Required action →
Find all the lines in the entries below that hold the word "aluminium" and copy them.

### Source material

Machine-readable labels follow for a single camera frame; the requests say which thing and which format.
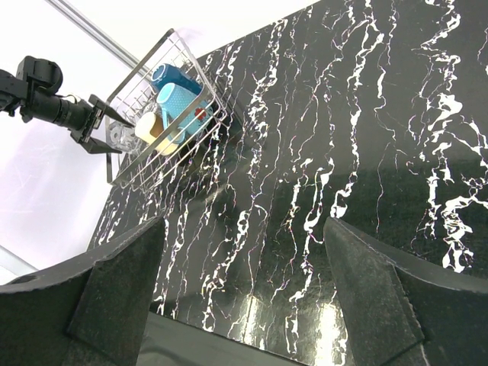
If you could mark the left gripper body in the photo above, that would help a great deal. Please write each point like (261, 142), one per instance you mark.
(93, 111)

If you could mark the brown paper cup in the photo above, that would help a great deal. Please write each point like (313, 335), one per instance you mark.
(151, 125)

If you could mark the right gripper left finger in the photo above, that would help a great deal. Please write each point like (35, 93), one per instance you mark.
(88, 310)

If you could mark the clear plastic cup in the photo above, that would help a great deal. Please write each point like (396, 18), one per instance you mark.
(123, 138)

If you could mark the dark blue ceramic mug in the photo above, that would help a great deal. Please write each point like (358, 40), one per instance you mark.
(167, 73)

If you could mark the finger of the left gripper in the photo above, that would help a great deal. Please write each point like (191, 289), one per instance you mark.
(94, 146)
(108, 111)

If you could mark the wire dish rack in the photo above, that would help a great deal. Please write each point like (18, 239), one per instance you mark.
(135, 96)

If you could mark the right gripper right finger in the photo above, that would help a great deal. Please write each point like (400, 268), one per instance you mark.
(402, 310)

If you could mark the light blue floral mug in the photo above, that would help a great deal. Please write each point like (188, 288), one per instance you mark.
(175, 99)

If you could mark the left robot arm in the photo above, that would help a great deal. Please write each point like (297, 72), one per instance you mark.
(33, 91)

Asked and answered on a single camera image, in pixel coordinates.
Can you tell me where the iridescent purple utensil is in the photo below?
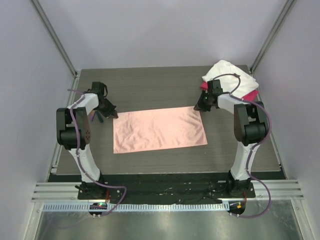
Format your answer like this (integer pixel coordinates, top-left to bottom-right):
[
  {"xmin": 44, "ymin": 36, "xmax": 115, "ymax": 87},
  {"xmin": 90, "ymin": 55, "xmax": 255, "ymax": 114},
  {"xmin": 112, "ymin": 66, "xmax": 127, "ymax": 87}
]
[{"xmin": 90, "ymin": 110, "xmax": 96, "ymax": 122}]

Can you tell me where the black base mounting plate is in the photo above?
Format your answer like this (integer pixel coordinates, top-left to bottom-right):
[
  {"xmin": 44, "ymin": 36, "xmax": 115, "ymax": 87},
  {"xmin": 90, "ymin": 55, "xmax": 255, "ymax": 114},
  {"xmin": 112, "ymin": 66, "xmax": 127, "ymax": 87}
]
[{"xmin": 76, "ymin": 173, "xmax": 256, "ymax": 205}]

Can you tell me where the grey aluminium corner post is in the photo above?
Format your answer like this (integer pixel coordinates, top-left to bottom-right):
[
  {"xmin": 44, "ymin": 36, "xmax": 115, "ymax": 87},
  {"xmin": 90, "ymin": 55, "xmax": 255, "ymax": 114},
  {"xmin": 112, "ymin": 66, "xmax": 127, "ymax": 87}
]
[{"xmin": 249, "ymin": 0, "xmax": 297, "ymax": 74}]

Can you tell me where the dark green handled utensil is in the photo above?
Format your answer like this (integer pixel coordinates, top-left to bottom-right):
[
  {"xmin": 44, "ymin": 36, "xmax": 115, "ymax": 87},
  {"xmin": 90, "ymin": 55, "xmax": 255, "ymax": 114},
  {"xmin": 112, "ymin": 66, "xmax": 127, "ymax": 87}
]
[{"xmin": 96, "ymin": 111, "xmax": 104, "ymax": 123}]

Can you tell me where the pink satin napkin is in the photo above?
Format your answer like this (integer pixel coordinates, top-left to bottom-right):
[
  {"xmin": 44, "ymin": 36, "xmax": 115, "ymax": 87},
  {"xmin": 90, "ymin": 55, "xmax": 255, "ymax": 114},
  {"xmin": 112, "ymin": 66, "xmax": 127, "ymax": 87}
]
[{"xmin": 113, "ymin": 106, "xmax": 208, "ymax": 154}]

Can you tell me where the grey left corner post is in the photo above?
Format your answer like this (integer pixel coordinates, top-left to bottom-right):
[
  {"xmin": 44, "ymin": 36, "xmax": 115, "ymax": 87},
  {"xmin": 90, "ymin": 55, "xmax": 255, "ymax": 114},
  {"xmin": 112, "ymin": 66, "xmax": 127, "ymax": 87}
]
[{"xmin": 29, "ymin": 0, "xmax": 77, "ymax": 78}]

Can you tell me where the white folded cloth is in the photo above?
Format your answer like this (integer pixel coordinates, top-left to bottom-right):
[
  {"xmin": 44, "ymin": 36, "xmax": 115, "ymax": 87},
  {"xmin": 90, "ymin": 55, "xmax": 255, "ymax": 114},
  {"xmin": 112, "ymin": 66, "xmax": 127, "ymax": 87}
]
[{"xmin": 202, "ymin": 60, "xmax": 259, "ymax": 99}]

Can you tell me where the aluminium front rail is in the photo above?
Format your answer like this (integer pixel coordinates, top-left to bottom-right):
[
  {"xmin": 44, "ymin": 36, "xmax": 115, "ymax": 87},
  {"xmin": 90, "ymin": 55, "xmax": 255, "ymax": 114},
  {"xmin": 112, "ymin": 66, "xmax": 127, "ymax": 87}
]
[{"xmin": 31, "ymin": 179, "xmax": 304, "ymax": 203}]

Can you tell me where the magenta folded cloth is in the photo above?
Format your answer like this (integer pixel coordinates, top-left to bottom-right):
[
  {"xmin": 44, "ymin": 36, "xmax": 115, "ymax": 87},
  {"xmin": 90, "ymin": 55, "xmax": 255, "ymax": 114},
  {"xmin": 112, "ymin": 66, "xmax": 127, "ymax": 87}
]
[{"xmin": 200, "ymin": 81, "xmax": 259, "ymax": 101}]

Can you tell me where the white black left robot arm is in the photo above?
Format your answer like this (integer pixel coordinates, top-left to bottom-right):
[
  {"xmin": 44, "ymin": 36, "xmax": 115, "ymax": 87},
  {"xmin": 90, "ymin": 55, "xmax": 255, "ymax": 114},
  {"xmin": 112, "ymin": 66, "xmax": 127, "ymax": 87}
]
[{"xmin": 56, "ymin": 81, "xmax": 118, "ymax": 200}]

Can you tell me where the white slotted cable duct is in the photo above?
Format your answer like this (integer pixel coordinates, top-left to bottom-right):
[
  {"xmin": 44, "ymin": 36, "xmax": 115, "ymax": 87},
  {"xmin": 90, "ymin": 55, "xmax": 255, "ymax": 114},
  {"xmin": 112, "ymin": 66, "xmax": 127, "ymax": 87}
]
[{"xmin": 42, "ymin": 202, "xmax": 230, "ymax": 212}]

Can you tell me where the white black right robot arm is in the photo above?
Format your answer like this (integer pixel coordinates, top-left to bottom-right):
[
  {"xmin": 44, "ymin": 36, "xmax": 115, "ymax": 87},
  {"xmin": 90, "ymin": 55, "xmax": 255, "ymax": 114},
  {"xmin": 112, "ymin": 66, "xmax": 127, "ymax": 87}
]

######

Exercise result →
Can you tell me where the grey aluminium corner post is in the photo above?
Can you tell me where the aluminium front rail is in the photo above?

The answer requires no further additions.